* What is needed
In the records below, find each line holding the word "cabinet" and copy it.

Record excerpts Block Start

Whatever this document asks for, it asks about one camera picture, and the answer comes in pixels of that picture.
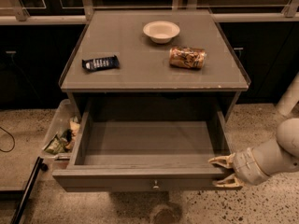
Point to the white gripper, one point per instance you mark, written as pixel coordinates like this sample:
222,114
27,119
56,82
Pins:
244,167

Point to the grey top drawer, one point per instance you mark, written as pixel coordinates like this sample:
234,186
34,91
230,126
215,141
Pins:
147,144

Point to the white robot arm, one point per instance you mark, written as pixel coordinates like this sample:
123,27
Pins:
280,154

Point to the grey drawer cabinet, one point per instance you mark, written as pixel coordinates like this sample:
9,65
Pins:
144,65

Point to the crushed brown soda can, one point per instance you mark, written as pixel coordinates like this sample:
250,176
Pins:
186,57

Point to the white paper bowl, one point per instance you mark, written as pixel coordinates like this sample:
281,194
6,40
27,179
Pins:
161,32

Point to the tan snack bag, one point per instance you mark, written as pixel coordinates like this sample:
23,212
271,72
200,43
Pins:
71,133

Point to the dark blue snack bar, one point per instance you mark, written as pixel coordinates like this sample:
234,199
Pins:
99,64

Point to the clear plastic storage bin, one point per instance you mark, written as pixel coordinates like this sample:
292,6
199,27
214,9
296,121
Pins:
58,126

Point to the green chip bag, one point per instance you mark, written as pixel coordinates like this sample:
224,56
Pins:
56,145

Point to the black metal bar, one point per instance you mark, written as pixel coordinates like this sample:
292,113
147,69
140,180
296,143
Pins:
39,165

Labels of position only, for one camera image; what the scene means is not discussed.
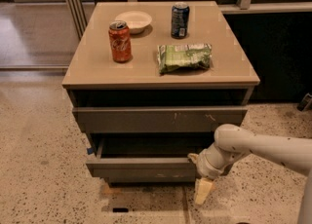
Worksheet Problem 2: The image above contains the white paper bowl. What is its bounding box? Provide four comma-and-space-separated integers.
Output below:
115, 11, 152, 34

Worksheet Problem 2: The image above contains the grey drawer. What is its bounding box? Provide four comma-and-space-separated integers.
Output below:
86, 134, 213, 184
72, 106, 247, 133

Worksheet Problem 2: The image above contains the green chip bag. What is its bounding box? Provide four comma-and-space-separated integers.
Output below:
157, 43, 212, 74

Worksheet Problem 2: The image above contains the grey top drawer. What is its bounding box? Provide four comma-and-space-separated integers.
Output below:
72, 106, 247, 133

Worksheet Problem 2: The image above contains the grey drawer cabinet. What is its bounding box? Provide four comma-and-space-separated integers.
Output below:
61, 1, 261, 188

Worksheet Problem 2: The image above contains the blue soda can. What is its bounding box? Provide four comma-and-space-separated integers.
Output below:
171, 2, 190, 39

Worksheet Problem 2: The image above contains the dark object at wall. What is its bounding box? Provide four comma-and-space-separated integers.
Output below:
297, 93, 312, 111

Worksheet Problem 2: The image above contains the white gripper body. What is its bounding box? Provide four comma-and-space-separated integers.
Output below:
196, 144, 241, 180

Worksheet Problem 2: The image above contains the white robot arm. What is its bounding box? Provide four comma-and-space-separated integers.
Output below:
188, 124, 312, 224

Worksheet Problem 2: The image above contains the blue tape piece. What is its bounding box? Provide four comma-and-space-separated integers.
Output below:
87, 147, 94, 155

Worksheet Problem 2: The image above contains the red cola can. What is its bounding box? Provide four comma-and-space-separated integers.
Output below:
108, 20, 132, 62

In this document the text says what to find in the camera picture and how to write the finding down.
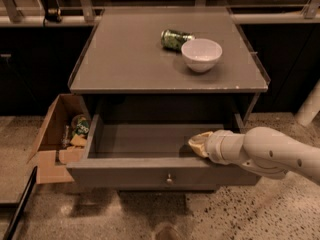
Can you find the yellow sponge piece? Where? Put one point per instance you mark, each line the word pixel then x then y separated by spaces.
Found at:
pixel 78 141

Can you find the green soda can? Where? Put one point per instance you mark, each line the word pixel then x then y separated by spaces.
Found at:
pixel 173 39

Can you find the grey top drawer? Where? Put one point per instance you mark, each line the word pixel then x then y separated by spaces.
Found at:
pixel 139 156

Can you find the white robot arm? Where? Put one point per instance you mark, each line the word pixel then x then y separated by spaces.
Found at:
pixel 260 150

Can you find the grey drawer cabinet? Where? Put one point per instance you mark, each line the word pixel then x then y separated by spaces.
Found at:
pixel 127 76

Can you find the black bar on floor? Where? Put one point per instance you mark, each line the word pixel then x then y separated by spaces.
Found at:
pixel 16 209

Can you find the small dark object on ledge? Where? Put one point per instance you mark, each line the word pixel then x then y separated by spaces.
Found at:
pixel 53 15

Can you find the open cardboard box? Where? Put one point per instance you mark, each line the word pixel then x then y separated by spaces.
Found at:
pixel 52 158

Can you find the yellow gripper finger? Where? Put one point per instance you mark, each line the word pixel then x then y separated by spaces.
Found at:
pixel 199 139
pixel 200 151

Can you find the green snack bag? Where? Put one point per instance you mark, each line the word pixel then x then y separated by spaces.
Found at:
pixel 80 126

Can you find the clear bottle in box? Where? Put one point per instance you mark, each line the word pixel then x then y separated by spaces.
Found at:
pixel 66 137

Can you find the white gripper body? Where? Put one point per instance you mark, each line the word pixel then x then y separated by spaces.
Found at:
pixel 216 146

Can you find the white ceramic bowl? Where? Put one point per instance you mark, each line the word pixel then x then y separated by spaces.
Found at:
pixel 200 55

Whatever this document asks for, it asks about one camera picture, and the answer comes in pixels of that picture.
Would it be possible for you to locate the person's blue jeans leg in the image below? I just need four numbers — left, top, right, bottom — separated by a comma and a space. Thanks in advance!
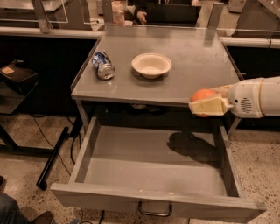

Record excerpts Block End

* Answer section
Point to the grey drawer cabinet, one point per instance you mark, written as pixel coordinates like this sample:
Worksheet Problem 2: The image above contains the grey drawer cabinet. What is its bounding box? Provide four comma-and-space-separated integers.
Can you find the grey drawer cabinet? Where? Put one point per instance you mark, each line the word pixel then x then y separated by spaces.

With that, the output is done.